WHAT TO WORK ON ▸ Within this material, state how many lines include the string "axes". Reply with the number only.

--

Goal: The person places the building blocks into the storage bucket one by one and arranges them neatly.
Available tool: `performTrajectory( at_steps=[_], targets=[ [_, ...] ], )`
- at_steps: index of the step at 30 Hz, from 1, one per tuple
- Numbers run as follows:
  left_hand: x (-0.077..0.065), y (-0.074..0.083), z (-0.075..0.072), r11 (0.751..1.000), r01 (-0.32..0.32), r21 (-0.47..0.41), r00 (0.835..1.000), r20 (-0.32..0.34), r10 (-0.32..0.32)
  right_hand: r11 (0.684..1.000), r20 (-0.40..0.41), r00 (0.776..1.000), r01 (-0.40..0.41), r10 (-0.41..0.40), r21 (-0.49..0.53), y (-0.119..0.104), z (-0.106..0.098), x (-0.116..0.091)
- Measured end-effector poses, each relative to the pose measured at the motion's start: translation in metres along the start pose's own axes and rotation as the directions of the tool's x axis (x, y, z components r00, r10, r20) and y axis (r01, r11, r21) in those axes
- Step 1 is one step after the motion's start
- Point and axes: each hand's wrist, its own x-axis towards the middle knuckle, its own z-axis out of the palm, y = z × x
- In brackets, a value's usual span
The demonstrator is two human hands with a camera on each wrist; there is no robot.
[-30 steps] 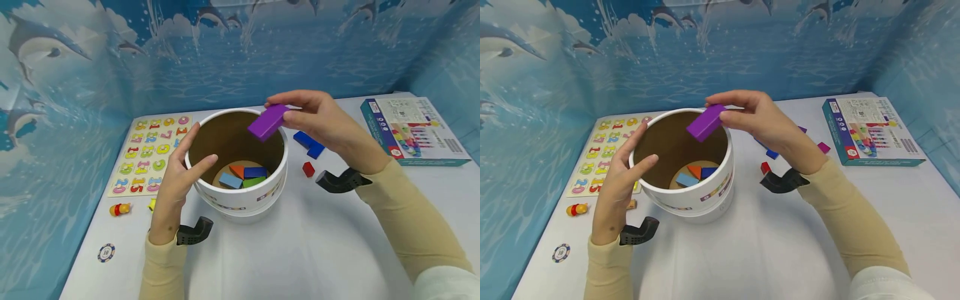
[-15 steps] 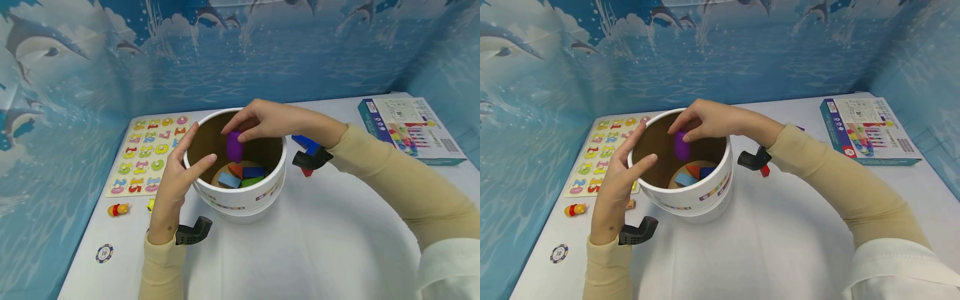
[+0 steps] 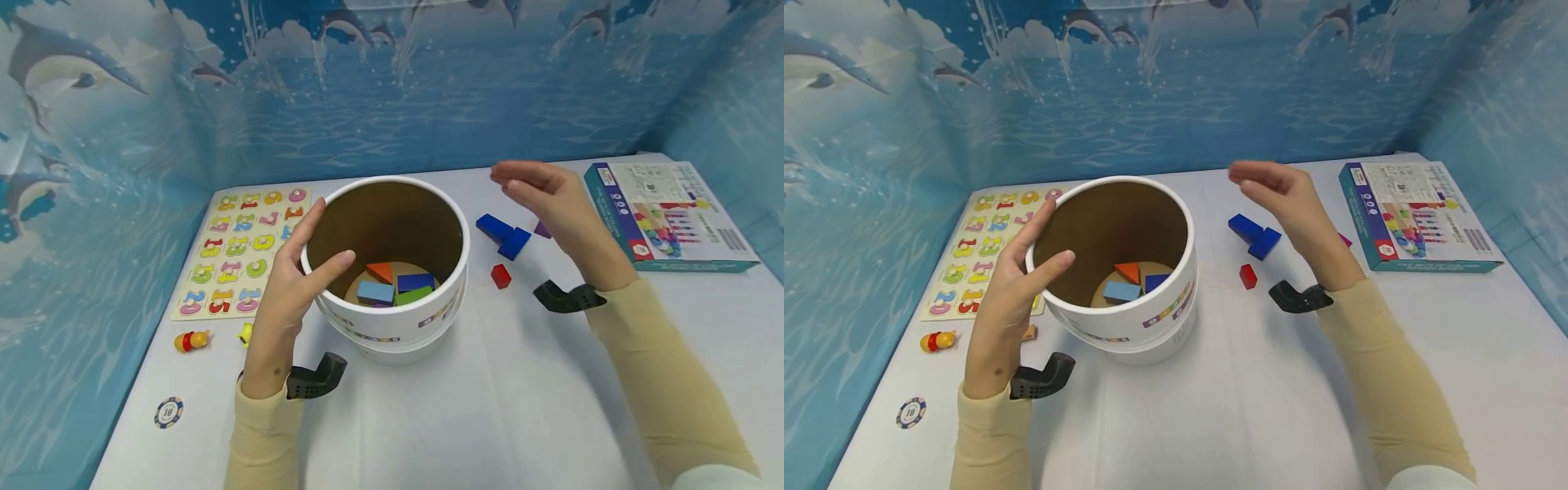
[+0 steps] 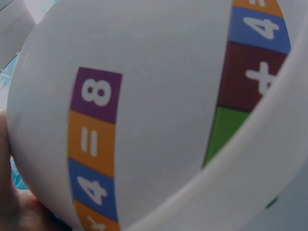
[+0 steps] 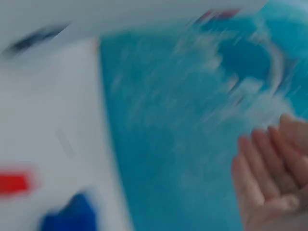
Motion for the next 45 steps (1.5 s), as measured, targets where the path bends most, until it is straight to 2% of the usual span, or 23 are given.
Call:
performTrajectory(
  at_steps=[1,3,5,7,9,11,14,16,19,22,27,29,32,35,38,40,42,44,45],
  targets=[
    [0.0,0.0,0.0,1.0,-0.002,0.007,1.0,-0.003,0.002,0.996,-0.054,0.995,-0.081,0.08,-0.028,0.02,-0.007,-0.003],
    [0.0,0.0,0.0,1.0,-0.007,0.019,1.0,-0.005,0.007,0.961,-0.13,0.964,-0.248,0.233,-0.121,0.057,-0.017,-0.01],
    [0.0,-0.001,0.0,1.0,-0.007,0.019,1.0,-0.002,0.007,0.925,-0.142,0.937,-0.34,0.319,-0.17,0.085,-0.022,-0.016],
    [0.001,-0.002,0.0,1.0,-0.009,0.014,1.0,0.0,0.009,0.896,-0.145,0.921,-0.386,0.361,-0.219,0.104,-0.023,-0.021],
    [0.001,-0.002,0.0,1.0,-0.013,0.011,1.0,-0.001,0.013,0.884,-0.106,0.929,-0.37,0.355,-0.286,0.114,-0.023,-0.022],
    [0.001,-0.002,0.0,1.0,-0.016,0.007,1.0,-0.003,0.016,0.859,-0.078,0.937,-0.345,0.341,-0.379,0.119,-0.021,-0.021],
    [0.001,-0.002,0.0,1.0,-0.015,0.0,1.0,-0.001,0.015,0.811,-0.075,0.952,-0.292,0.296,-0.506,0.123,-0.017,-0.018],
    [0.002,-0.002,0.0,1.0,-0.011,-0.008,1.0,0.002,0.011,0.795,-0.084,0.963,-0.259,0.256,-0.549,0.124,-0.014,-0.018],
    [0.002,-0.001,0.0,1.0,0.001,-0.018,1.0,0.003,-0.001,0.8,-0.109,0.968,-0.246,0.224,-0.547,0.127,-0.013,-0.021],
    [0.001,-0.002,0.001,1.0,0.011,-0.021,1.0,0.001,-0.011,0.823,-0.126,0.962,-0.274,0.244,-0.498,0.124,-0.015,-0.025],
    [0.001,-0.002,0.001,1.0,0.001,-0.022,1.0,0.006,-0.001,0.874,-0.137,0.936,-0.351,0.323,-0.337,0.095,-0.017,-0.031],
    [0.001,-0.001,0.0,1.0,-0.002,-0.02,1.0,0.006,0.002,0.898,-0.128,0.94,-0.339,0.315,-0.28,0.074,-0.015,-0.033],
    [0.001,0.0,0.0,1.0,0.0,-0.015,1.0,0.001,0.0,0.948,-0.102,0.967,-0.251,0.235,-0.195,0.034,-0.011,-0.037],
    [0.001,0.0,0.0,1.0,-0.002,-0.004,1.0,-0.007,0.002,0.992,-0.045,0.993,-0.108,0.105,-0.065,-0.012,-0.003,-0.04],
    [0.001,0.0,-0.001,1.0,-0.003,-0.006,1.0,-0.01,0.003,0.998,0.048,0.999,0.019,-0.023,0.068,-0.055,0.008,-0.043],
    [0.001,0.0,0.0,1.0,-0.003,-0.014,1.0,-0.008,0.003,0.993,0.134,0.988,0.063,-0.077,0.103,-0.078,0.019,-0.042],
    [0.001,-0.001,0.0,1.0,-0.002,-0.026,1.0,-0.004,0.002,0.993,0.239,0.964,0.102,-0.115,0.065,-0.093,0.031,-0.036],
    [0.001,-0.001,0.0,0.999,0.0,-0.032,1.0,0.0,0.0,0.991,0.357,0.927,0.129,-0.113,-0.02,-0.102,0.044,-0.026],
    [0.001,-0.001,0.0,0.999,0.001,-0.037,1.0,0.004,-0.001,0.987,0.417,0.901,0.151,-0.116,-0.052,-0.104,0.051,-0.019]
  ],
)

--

SOLUTION TO THE PROBLEM ▸ 2